The mood around the room became disturbingly eery as everyone realised what had happened. No casual banter about market conditions or colourful client stories were exchanged. It was mostly silent. Australian Doctor was saved, but was not about to boast about it. And the other major clinical journal, Medicine Today, was suddenly a strong number one clinical journal at 68%, and the next possible contender to the crown at only two points behind Australian Doctor, which, as the trends predicted, had slipped again in its readership from 71.7% down to 71%.

Given the trend of the last three years, it seemed entirely likely that if the RACGP had left AFP alone, it would have been number one this year. That might have meant a huge shift in marketing dollars to the title.
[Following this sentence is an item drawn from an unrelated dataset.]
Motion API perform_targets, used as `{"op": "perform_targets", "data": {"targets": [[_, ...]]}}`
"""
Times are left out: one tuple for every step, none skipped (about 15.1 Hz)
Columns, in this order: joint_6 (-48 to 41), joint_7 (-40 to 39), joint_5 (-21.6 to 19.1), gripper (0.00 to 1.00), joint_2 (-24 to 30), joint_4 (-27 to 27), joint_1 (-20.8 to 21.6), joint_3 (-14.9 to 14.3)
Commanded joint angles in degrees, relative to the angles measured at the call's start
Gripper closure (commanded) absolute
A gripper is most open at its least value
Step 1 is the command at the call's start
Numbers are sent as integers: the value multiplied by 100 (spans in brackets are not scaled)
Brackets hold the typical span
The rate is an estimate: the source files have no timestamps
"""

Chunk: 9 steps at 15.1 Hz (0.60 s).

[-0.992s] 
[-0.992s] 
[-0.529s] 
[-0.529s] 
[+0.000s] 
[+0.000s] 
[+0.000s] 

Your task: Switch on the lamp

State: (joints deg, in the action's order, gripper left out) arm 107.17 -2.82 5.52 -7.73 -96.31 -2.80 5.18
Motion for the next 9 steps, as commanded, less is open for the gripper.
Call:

When I was publisher of Australian Doctor a few years back, we calculated that if we were beaten by just 0.1% and could not claim that number one title, we may have lost as much as $2 million in one year to the challenger.

But it’s worse than that for the RACGP.

Now they have to face off with media buyers with the stark reality that their name change has meant that 22% of their past readers and members do not recognise them any more.
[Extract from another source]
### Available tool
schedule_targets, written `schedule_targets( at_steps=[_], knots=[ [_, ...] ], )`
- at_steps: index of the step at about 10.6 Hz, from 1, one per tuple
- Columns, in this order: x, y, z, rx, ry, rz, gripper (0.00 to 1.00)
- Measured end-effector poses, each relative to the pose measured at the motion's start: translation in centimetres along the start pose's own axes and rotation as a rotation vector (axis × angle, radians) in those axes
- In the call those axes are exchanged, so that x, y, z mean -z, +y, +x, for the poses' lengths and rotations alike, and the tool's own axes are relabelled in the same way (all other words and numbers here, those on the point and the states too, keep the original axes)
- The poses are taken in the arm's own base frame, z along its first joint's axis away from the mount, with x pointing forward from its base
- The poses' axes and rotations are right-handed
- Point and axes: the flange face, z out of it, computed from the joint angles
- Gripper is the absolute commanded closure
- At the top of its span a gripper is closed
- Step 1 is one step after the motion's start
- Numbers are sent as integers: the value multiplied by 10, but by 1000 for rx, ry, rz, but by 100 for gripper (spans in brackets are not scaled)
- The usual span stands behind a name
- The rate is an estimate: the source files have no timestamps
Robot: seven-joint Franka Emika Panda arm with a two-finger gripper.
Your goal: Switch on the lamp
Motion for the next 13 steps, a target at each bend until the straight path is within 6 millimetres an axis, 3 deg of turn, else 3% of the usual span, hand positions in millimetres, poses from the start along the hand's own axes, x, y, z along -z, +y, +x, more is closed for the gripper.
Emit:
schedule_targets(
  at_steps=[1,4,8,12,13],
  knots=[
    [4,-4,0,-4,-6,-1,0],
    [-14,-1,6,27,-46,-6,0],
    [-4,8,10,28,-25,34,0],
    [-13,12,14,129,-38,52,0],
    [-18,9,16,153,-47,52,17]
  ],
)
Fortunately for the RACGP, most of the medical buyers are savvy. They realise the RACGP journal was nearly at number one and that the college is a hugely powerful influence in the market. They aren’t likely to abandon them in relative terms to this drop in readership. But it is likely that some hit is coming, as it is apparent that the drop in terms of actual eyeballs on publication page is very real.

Technically, the difference between keeping the journal with its old name and hitting number one without any of the promotional costs of changing the name, versus losing 22% of your readership, amortised over, say, the next three to four years, is a figure most likely well into the multi-millions for the RACGP.

Looking back, the RACGP’s decision seems mad. What were they thinking would happen?

When we all heard Australian Family Physician was changing its name to The Australian Journal of General Practice, the new branding came with a lot of logic to it. The word physician isn’t used to describe GPs in Australia. It’s used in the US. GP is a specialisation and the RACGP had done much in terms of consumer branding to push this message and the GP brand, especially with their campaign, ‘Not Just A GP’, which you might have seen on TV or on airport billboards. In addition, physician is the term used to describe another speciality – physicians – who have a separate medical college, The Royal Australian College of Physicians (RACP).

Adding the word journal to the name seemed like a good idea, too. It would add credibility to the publication among doctors, put it up in the more esteemed branding league of the AMA’s much more academically cited Medical Journal of Australia, and lift the credibility of the journal overseas where it is distributed to 2000 libraries and institutions, and is cited by major global medical journal indexes.

That was not terrible logic.

But it seems there wasn’t much thought or even research on the potential downside of the change.

When a company changes a brand name you will usually see a very critical reason underlying the decision – a merger, an acquisition, or a major strategy product change – and a tonne of research and organisational re-positioning. The RACGP did virtually none of this. They didn’t check properly. They didn’t market that heavily. They just thought it was a good idea. On spec, it seemed to be.

The RACGP, perhaps optimistically, seems to be planning a fast comeback. Maybe they will come back quickly. Maybe it’s “just a blip”, as one RACGP insider said to me. But if it’s not, it should serve as a cautionary tale for company or brand who thinks a brand name change is a walk in the park.

Jeremy Knibbs is the ex CEO of Reed Business Information, ex publisher of Australian Doctor and Medical Observer, and founder of the new medical newspaper, The Medical Republic.